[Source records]
*****
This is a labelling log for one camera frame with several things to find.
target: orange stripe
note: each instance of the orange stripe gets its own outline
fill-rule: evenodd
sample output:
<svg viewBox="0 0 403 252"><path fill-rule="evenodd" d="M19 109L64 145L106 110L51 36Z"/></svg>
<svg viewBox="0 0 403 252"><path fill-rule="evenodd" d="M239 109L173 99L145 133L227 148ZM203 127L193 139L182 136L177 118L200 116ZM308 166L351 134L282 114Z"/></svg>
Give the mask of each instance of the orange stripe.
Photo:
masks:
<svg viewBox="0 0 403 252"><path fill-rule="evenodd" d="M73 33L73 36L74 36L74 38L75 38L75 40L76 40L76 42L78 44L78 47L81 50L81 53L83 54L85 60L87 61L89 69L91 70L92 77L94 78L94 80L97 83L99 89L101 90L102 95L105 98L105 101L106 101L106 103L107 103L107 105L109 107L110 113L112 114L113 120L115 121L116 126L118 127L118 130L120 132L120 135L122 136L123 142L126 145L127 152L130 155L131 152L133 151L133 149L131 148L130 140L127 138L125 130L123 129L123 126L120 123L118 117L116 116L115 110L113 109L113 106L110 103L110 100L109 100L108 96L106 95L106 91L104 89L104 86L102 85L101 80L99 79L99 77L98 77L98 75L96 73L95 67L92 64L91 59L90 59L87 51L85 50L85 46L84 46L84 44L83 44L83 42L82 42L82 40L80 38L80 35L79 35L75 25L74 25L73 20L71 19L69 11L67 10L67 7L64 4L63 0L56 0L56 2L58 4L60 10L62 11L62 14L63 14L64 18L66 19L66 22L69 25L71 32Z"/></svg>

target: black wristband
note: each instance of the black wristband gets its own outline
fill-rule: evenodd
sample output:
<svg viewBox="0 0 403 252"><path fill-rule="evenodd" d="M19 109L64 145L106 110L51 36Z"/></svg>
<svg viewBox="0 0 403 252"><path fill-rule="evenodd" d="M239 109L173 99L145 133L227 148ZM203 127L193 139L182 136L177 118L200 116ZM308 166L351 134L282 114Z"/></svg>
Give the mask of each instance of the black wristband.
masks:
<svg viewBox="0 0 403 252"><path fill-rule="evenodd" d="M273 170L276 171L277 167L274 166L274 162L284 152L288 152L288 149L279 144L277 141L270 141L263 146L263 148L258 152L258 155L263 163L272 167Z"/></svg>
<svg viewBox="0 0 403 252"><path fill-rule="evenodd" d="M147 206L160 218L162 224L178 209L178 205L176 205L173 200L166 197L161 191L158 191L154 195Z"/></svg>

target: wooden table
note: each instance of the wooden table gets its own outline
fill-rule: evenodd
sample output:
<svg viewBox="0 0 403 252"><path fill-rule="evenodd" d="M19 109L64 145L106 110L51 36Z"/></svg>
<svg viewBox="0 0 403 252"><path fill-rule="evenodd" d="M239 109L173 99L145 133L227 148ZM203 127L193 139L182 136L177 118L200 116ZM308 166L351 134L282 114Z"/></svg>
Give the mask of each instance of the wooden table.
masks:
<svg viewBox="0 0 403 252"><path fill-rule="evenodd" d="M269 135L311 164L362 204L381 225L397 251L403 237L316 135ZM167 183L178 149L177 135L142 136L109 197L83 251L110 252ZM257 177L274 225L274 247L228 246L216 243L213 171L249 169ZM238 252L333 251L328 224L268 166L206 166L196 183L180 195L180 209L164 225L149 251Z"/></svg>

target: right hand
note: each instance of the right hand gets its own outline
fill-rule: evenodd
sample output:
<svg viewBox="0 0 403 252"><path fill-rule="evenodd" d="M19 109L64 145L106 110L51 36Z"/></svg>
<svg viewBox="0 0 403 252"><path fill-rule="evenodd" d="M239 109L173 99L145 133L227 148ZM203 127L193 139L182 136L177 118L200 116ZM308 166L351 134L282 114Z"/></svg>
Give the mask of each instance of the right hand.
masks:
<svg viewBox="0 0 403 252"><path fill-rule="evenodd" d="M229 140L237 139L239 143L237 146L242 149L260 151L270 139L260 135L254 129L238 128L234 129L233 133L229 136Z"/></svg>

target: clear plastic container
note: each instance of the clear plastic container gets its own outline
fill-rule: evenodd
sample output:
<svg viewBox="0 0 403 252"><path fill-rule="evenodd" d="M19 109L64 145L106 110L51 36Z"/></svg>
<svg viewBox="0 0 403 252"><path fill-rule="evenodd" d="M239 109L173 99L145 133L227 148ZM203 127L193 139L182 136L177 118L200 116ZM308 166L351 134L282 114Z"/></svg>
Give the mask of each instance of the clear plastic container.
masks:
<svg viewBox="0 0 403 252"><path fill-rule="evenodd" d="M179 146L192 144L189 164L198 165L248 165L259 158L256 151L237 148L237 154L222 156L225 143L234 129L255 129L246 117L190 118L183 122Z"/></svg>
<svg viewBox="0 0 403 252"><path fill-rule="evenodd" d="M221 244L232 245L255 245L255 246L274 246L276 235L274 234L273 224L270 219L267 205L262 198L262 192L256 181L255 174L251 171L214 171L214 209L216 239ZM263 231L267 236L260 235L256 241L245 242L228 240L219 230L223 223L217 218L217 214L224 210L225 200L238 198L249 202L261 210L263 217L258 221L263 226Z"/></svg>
*****
◆ Problem requirements ◆
Every entry above should be retyped exactly as it appears.

◆ Exercise answer ◆
This is a labelling log for one camera frame with several things to find.
target: orange stripe
note: each instance of the orange stripe gets its own outline
fill-rule: evenodd
sample output:
<svg viewBox="0 0 403 252"><path fill-rule="evenodd" d="M19 109L64 145L106 110L51 36Z"/></svg>
<svg viewBox="0 0 403 252"><path fill-rule="evenodd" d="M239 109L173 99L145 133L227 148ZM203 127L193 139L182 136L177 118L200 116ZM308 166L351 134L282 114Z"/></svg>
Give the mask of each instance of the orange stripe.
Photo:
masks:
<svg viewBox="0 0 403 252"><path fill-rule="evenodd" d="M73 33L73 36L74 36L74 38L75 38L75 40L76 40L76 42L78 44L78 47L81 50L81 53L83 54L85 60L87 61L89 69L91 70L92 77L94 78L94 80L97 83L99 89L101 90L102 95L105 98L105 101L106 101L106 103L107 103L107 105L109 107L110 113L112 114L113 120L115 121L116 126L118 127L118 130L120 132L120 135L122 136L123 142L126 145L127 152L130 155L131 152L133 151L133 149L131 148L130 140L127 138L125 130L123 129L123 126L120 123L118 117L116 116L115 110L113 109L113 106L110 103L110 100L109 100L108 96L106 95L106 91L104 89L104 86L102 85L101 80L99 79L99 77L98 77L98 75L96 73L95 67L92 64L91 59L90 59L87 51L85 50L85 46L84 46L84 44L83 44L83 42L82 42L82 40L80 38L80 35L79 35L75 25L74 25L73 20L71 19L69 11L67 10L67 7L64 4L63 0L56 0L56 2L58 4L60 10L62 11L62 14L63 14L64 18L66 19L66 22L69 25L71 32Z"/></svg>

target: black wristband
note: each instance of the black wristband gets its own outline
fill-rule: evenodd
sample output:
<svg viewBox="0 0 403 252"><path fill-rule="evenodd" d="M19 109L64 145L106 110L51 36Z"/></svg>
<svg viewBox="0 0 403 252"><path fill-rule="evenodd" d="M239 109L173 99L145 133L227 148ZM203 127L193 139L182 136L177 118L200 116ZM308 166L351 134L282 114Z"/></svg>
Give the mask of each instance of the black wristband.
masks:
<svg viewBox="0 0 403 252"><path fill-rule="evenodd" d="M273 170L276 171L277 167L274 166L274 162L284 152L288 152L288 149L279 144L277 141L270 141L263 146L263 148L258 152L258 155L263 163L272 167Z"/></svg>
<svg viewBox="0 0 403 252"><path fill-rule="evenodd" d="M147 206L160 218L162 224L178 209L178 205L176 205L173 200L166 197L161 191L158 191L154 195Z"/></svg>

target: wooden table
note: each instance of the wooden table gets its own outline
fill-rule: evenodd
sample output:
<svg viewBox="0 0 403 252"><path fill-rule="evenodd" d="M19 109L64 145L106 110L51 36Z"/></svg>
<svg viewBox="0 0 403 252"><path fill-rule="evenodd" d="M239 109L173 99L145 133L227 148ZM203 127L193 139L182 136L177 118L200 116ZM308 166L351 134L282 114Z"/></svg>
Give the mask of each instance of the wooden table.
masks:
<svg viewBox="0 0 403 252"><path fill-rule="evenodd" d="M269 135L311 164L362 204L381 225L397 251L403 237L316 135ZM167 183L178 149L177 135L142 136L109 197L83 251L110 252ZM257 177L274 225L274 247L228 246L216 243L213 171L249 169ZM238 252L333 251L328 224L268 166L206 166L196 183L180 195L180 209L164 225L149 251Z"/></svg>

target: right hand
note: each instance of the right hand gets its own outline
fill-rule: evenodd
sample output:
<svg viewBox="0 0 403 252"><path fill-rule="evenodd" d="M19 109L64 145L106 110L51 36Z"/></svg>
<svg viewBox="0 0 403 252"><path fill-rule="evenodd" d="M239 109L173 99L145 133L227 148ZM203 127L193 139L182 136L177 118L200 116ZM308 166L351 134L282 114Z"/></svg>
Give the mask of each instance of the right hand.
masks:
<svg viewBox="0 0 403 252"><path fill-rule="evenodd" d="M229 140L237 139L239 143L237 146L242 149L260 151L270 139L260 135L254 129L238 128L234 129L233 133L229 136Z"/></svg>

target: clear plastic container
note: each instance of the clear plastic container gets its own outline
fill-rule: evenodd
sample output:
<svg viewBox="0 0 403 252"><path fill-rule="evenodd" d="M19 109L64 145L106 110L51 36Z"/></svg>
<svg viewBox="0 0 403 252"><path fill-rule="evenodd" d="M239 109L173 99L145 133L227 148ZM203 127L193 139L182 136L177 118L200 116ZM308 166L351 134L282 114Z"/></svg>
Give the mask of each instance of the clear plastic container.
masks:
<svg viewBox="0 0 403 252"><path fill-rule="evenodd" d="M179 146L192 144L189 164L198 165L248 165L259 158L256 151L237 148L237 154L222 156L225 143L234 129L255 129L246 117L190 118L183 122Z"/></svg>
<svg viewBox="0 0 403 252"><path fill-rule="evenodd" d="M221 244L232 245L255 245L255 246L274 246L276 235L274 234L273 224L270 219L267 205L262 198L262 192L256 181L255 174L251 171L214 171L214 209L216 239ZM263 231L267 236L260 235L256 241L245 242L228 240L219 230L223 223L217 218L217 214L224 210L225 200L238 198L249 202L261 210L263 217L258 221L263 226Z"/></svg>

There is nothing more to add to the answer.